Podemos fazer uma analogia perfeita do etanol e gasolina entre comum e aditivado. Os aditivos incorporados ao etanol, assim como à gasolina são em sua maioria detergentes que limpam internamente todo o sistema de injeção de combustível, desobstruindo bicos e limpando dutos. Eles não têm a função de aumentar o poder antidetonante do combustível, portanto a potência será a mesma. O Instituto Mauá de Tecnologia, em São Paulo, realizou testes em veículos flex que mostraram capacidade de limpeza 46% maior em relação ao etanol comum.
Quem desenvolveu este etanol aditivado foi a Shell na Europa e de acordo com ela, o novo combustível possui outros aditivos além dos detergentes, como o FMT (Friction Modification Technology ou Tecnologia de Modificação do Atrito), que dá uma maior proteção das partes internas do motor que entram em contato com o combustível. Reduz o atrito entre as partes móveis, lubrifica e protege contra corrosão. Portanto, as vantagens são claras a longo prazo, como a manutenção da regulagem dos bicos e da limpeza interna, mas não necessariamente maior economia de combustível. Esta economia poderá ocorrer ao longo do tempo em função do motor estar constantemente regulado.
Agora, fique esperto com o posto que esteja fornecendo o etanol aditivado. Até agora apenas a Shell detém esta tecnologia, chamada comercialmente de V-Power Etanol e começaram comercializando apenas na Capital. Desde a semana passada este etanol aditivado chegou a Bauru a alguns postos credenciados de bandeira Shell. Se postos de outras bandeiras estiverem comercializando o “aditivado”, procure ter certeza da procedência, pois pode ser picaretagem. Às vezes é só artimanha para aumentar o preço, como se contivesse realmente os aditivos mencionados, porém sem ter nada de diferente. Em São Paulo a diferença média de preço encontrada entre o etanol comum e o V-Power chega a R$ 0,20 e se aqui ficar nos R$ 0,10 como você afirma, está ótimo. Em breve outras bandeiras fortes também o terão.

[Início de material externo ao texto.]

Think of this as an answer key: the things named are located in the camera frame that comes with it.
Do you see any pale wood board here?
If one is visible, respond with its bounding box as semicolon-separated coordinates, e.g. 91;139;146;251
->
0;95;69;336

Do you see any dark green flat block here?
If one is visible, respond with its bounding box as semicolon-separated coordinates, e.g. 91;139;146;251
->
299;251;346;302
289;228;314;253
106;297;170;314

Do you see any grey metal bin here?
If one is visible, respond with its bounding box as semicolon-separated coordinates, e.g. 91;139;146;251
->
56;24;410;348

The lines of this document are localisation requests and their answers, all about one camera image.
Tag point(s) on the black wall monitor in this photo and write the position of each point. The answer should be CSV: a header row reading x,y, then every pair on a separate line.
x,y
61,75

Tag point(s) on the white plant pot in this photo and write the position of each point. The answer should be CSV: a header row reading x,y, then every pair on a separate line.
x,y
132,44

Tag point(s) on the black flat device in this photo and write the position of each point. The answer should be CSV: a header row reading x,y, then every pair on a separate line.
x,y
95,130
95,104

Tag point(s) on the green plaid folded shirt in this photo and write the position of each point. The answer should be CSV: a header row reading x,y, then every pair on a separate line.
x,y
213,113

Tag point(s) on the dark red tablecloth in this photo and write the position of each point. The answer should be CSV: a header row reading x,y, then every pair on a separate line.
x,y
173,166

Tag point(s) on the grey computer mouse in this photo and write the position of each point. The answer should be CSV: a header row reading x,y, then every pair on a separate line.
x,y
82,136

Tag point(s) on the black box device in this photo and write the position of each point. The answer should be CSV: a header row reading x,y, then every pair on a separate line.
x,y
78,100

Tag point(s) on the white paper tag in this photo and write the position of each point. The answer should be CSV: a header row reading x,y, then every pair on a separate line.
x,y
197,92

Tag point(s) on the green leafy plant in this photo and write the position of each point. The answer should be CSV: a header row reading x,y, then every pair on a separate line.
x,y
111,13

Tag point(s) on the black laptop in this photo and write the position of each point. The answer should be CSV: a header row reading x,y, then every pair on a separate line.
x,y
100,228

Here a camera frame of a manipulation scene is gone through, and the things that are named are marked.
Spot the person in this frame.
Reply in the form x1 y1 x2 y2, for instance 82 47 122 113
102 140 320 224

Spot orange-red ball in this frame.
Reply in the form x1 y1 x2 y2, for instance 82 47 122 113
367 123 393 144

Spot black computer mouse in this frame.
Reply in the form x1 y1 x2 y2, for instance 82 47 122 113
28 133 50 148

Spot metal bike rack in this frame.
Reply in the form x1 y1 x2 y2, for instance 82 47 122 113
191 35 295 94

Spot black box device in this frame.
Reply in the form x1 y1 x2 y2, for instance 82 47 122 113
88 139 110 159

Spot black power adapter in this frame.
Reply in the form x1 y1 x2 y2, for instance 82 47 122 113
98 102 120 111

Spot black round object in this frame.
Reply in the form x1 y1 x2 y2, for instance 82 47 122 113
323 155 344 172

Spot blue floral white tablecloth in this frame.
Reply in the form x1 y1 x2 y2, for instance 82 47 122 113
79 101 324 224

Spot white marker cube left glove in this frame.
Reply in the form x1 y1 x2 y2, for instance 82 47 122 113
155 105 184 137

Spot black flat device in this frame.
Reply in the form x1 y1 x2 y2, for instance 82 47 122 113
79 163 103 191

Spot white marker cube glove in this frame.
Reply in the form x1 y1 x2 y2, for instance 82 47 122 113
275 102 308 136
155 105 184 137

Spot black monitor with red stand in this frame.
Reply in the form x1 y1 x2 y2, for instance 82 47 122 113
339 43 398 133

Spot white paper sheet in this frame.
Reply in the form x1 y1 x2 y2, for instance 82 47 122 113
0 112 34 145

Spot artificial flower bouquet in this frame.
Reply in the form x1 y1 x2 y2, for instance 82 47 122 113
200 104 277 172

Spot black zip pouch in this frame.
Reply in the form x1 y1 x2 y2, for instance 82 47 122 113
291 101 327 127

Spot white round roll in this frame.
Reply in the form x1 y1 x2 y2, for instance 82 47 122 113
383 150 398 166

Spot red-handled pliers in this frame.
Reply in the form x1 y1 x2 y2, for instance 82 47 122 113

A outra dúvida vem de nosso amigo leitor Antonio Magnani, também de Bauru. Ele diz que tem “um Corolla XEI 09 e não tem nenhuma restrição quanto ao seu desempenho, mas (sempre há um mas) ao ligá-lo de manhã ou após algum tempo parado é impossível aguentar o forte cheiro de mofo. Tenho que abrir os vidros para que com ventilação externa o mau cheiro amenize. Por orientação dos técnicos da Toyota Bauru já troquei os filtros duas vezes e fiz três higienizações. Nada melhorou. Meu carro tem só 25 mil km. Agora, fui orientado a desligar o ar algum tempo antes de estacioná-lo (em minha garagem, por ex.) e, com o carro parado, deixar o ar quente ligado por alguns minutos para secar a umidade provocada pelo equipamento. Não acha um absurdo? Anteriormente já tive carros de outras marcas, acho que de quase todas, e nunca tive problema dessa espécie. Com toda essa tecnologia atual, será que ainda temos que conviver com quebra-galho?”

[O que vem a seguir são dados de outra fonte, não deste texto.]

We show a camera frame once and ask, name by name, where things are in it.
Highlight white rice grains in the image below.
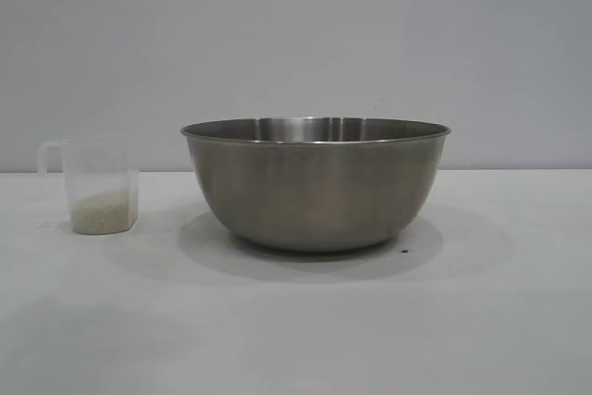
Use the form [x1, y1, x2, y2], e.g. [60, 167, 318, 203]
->
[71, 187, 139, 234]

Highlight stainless steel mixing bowl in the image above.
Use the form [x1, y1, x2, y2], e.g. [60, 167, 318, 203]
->
[179, 116, 451, 254]

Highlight translucent plastic measuring cup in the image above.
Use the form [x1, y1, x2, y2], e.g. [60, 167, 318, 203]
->
[36, 137, 141, 235]

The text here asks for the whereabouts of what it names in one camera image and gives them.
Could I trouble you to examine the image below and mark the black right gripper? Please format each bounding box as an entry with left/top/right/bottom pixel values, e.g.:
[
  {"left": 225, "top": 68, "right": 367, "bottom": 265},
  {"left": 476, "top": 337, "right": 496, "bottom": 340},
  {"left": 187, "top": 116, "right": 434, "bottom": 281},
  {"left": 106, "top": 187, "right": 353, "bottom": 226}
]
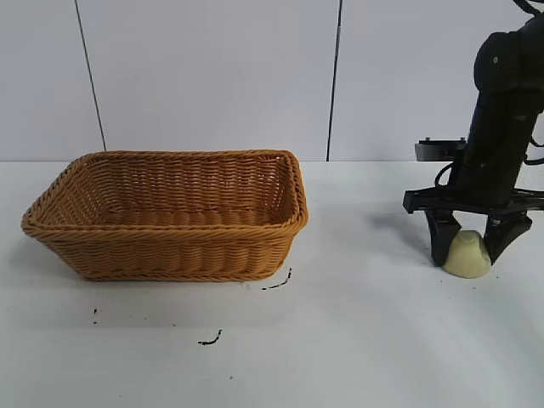
[{"left": 403, "top": 161, "right": 534, "bottom": 268}]

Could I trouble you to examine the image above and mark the pale yellow egg yolk pastry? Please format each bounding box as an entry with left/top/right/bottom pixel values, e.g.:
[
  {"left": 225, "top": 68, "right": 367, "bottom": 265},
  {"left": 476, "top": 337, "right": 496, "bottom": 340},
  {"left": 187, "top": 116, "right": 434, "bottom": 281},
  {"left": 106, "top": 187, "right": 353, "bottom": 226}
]
[{"left": 441, "top": 229, "right": 492, "bottom": 280}]

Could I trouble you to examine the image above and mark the brown woven wicker basket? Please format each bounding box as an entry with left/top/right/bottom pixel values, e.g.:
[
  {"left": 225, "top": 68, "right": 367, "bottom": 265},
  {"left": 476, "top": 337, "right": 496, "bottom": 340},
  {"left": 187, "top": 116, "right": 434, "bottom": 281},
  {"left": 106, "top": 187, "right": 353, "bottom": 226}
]
[{"left": 21, "top": 148, "right": 311, "bottom": 283}]

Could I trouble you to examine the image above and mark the black cable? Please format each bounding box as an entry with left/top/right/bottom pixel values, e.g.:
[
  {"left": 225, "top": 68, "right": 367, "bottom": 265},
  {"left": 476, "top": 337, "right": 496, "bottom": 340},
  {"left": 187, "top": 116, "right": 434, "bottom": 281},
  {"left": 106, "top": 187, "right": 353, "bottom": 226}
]
[
  {"left": 524, "top": 127, "right": 544, "bottom": 166},
  {"left": 433, "top": 162, "right": 459, "bottom": 190}
]

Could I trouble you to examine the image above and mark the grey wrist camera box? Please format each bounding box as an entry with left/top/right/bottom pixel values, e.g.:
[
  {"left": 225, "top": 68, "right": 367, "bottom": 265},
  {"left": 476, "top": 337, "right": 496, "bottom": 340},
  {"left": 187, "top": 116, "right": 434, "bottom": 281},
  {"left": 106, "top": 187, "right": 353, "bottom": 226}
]
[{"left": 414, "top": 137, "right": 469, "bottom": 164}]

Bela pergunta! Realmente você matou a charada, pois o que causa o mau cheiro são as bactérias que se formam no sistema devido à umidade acumulada pelo processo. Após certo tempo de uso, o cheiro aparece e fica mais forte com o tempo, por isso que se recomenda a limpeza e higienização do sistema com frequencia. Trocar os filtros não resolve, apenas melhora o fluxo de ar, pois filtro sujo estrangula. A umidade acumulada sobre as serpentinas e radiadores internos é que causa o mau cheiro e a higienização deve ser feita aplicando-se produtos corretos de limpeza e não só perfuminhos baratos. Deixar o ar quente ligado pode amenizar o problema antes que o cheiro surja, pois seca a umidade. Mas se a colônia de bactérias já se instalou, não é ar quente que as removerá. Uma boa oficina especializada em ar condicionado desmontará o conjunto e procederá a uma limpeza completa, acabando com o problema.